Sure, the value of the average Australian home may have fallen for nine consecutive months, but it’s far from doom and gloom. Let’s put it all in a bit of perspective.
It’s easy to see a headline such as “Australian dwelling values fall for the ninth consecutive month” and start feeling down about the whole thing.
But let’s put it in perspective
National dwelling values have only fallen 1.3% since their September 2017 peak, according to CoreLogic data.
The news gets even better
Despite the recent consecutive national monthly falls, national dwelling values remain 32.4% higher than they were five years ago.
That means if you bought the average Aussie house for $300,000 five years ago, it’s now worth roughly $400,000 – so you’re still way ahead.
“This highlights the wealth creation that many home owners have experienced over the recent growth phase,” says CoreLogic research director Tim Lawless.
So what’s driving the dip?
Well, according to Lawless, the recent dip is primarily due to tighter finance conditions and less investment activity.

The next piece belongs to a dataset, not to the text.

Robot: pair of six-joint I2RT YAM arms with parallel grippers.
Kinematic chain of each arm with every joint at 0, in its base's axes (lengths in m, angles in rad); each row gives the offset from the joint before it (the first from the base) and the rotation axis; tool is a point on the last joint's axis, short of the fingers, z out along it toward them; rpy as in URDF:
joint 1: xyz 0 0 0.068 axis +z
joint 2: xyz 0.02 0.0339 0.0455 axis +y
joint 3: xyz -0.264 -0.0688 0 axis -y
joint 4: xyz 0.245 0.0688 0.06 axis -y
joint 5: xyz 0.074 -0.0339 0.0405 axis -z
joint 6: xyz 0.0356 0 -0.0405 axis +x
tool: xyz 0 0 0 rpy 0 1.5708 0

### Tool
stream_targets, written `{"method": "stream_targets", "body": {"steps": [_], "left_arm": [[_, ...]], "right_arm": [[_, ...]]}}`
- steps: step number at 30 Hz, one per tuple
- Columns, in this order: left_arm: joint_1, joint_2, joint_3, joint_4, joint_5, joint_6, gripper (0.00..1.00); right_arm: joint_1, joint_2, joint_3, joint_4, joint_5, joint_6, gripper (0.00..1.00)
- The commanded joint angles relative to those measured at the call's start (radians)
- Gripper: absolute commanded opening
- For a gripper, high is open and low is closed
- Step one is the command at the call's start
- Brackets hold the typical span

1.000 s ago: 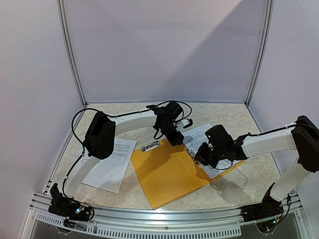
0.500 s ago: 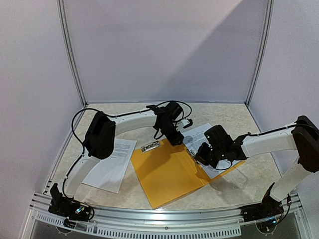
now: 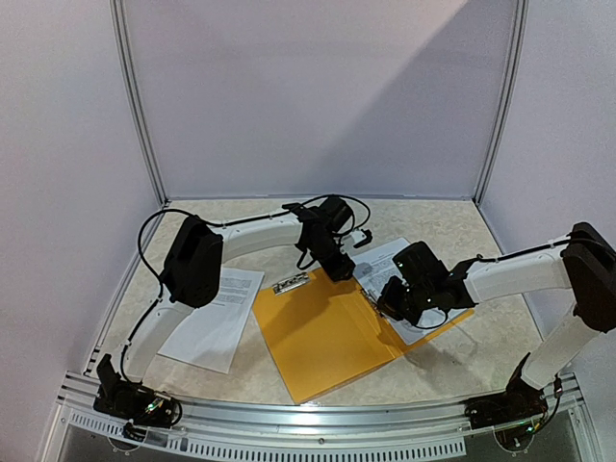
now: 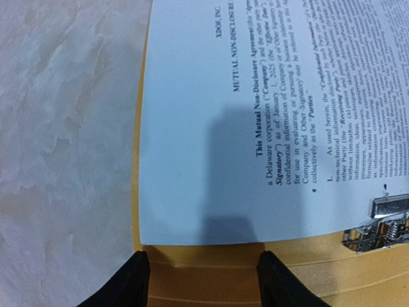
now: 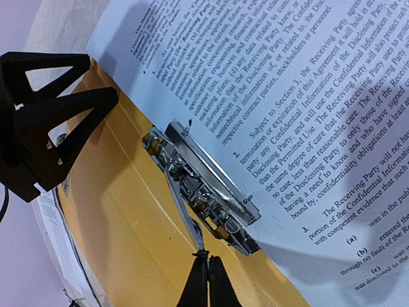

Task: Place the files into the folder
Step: Clamp the file and folder with some files.

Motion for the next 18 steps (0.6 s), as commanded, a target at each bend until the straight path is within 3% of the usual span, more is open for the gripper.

Unfortunately, “We don’t see either of these factors relaxing over the second half of 2018,” says Lawless.
But wait, there is some slightly better news too: “APRA’s 10% investment speed limit is being lifted this month,” adds Lawless.
The cap, which was introduced in 2014, required banks to limit growth in lending to housing investors to 10%.
So that may ease the weaker housing market conditions somewhat, although not enough for pundits to predict the small monthly declines to end just yet.
Your next move
Despite the RBA on Tuesday announcing that they had kept the official cash rate on hold at 1.5% for a record 21st meeting, the recent BusinessDay Scope economic panel gives the RBA an even chance of lifting its cash rate by the end of the financial year.
The survey, which is Australia’s longest running, is made up of 26 of Australia’s leading economists
With so many experts predicting interest rates to rise in the next 12 months, and some banks already increasing their interest rates, now could be a good time to lock in an interest rate on your home loan.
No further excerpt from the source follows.